Ethereum price prediction: Analysts highlight resistance as institutional inflows support recovery
Ethereum is trading at $4,191, consolidating after a volatile rebound from last week’s dip near $3,800. The price action has carved out a contracting triangle on the 4-hour chart, with resistance stacked between $4,230 and $4,275 where the 100-day and 200-day EMAs converge. A breakout above this ceiling would mark Ethereum’s first clean reversal since its mid-September breakdown.
Highlights
- Ethereum trades at $4,191, forming a contracting triangle near key resistance at $4,275.
- Derivatives activity surges, with long/short ratios skewed bullish across major exchanges.
- BlackRock added $154 million in ETH, reinforcing institutional support for the recovery.
Futures open interest has steadied near $55.9 billion, while daily trading volume surged 38% to $72.1 billion. Options activity also accelerated, with volumes climbing 50%, suggesting traders are positioning for volatility.

ETH Key Technical Levels (Source: TradingView)
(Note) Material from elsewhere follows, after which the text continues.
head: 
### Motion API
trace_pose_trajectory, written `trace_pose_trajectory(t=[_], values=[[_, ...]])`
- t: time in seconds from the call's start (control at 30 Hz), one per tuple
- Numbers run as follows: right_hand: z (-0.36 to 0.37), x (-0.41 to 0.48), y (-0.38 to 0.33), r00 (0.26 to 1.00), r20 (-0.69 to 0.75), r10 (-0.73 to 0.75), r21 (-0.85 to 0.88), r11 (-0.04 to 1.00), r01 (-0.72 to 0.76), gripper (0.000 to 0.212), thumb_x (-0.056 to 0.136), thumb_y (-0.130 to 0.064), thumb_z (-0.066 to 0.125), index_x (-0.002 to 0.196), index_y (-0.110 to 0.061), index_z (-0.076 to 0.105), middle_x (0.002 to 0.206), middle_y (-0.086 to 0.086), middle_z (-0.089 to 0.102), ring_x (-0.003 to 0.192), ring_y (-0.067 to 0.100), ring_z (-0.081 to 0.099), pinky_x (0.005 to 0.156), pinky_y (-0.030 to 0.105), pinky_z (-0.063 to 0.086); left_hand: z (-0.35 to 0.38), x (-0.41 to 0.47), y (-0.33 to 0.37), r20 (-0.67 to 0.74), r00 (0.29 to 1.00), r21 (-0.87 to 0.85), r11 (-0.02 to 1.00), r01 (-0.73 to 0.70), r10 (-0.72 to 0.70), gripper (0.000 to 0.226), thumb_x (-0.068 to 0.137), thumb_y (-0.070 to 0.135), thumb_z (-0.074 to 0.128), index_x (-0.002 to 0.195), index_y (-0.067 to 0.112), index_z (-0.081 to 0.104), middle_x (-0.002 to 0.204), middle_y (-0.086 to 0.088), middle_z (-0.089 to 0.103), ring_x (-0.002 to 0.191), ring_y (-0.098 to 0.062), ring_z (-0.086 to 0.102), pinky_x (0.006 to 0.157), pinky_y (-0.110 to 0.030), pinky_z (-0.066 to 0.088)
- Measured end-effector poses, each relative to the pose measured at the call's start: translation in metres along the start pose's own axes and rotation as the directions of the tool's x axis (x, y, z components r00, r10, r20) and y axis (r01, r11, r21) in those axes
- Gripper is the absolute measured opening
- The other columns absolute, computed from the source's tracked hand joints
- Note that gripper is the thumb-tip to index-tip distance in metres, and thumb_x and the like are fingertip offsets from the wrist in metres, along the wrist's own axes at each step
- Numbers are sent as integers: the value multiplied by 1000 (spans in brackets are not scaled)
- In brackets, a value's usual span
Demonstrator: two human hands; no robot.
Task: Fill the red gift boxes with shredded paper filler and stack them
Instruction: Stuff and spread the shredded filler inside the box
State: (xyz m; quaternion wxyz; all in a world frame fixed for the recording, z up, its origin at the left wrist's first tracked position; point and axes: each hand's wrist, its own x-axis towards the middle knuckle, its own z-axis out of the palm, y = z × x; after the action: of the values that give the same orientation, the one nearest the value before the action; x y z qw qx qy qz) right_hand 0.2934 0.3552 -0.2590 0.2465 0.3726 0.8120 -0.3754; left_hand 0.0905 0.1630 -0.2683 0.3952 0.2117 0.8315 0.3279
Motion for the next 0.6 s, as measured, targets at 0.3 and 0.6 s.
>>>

Notably, long/short ratios remain bullish across exchanges, with Binance showing a ratio of 1.8 and top traders leaning further at 2.7. This positioning highlights the growing conviction that Ethereum’s rebound could extend if spot demand holds.
BlackRock inflows reinforce spot demand
Institutional flows are adding weight to the recovery. Arkham data showed BlackRock purchased 37,850 ETH worth $154.2 million at an average price of $4,072.
The allocation expands its ETF holdings and signals growing institutional confidence in Ethereum’s adoption case. These inflows provide a stabilizing cushion for downside risk, echoing the dynamic seen earlier this year when Bitcoin’s rally was underpinned by ETF-driven demand.
Technical outlook and risks
Despite improving sentiment, Ethereum remains capped beneath the descending resistance line from September’s highs. The $4,275 region is pivotal: failure to clear it risks a retreat to $4,100 or even $4,000, where demand zones cluster. Sustained closes above $4,300 would confirm a structural shift, opening the door to $4,450 and potentially $4,800. Momentum indicators are improving, with the RSI recovering from neutral levels, but technical confirmation remains key.
In previous coverage, we noted how Ethereum has consistently attracted institutional buyers at retracement levels, even amid broader market uncertainty. That pattern appears to be holding, with ETF inflows cushioning price pressure while derivatives markets signal appetite for further upside. The coming weeks, shaped by macro signals and spot inflows, could determine whether Ethereum extends its rally toward $4,450–$4,800 or slips back into consolidation.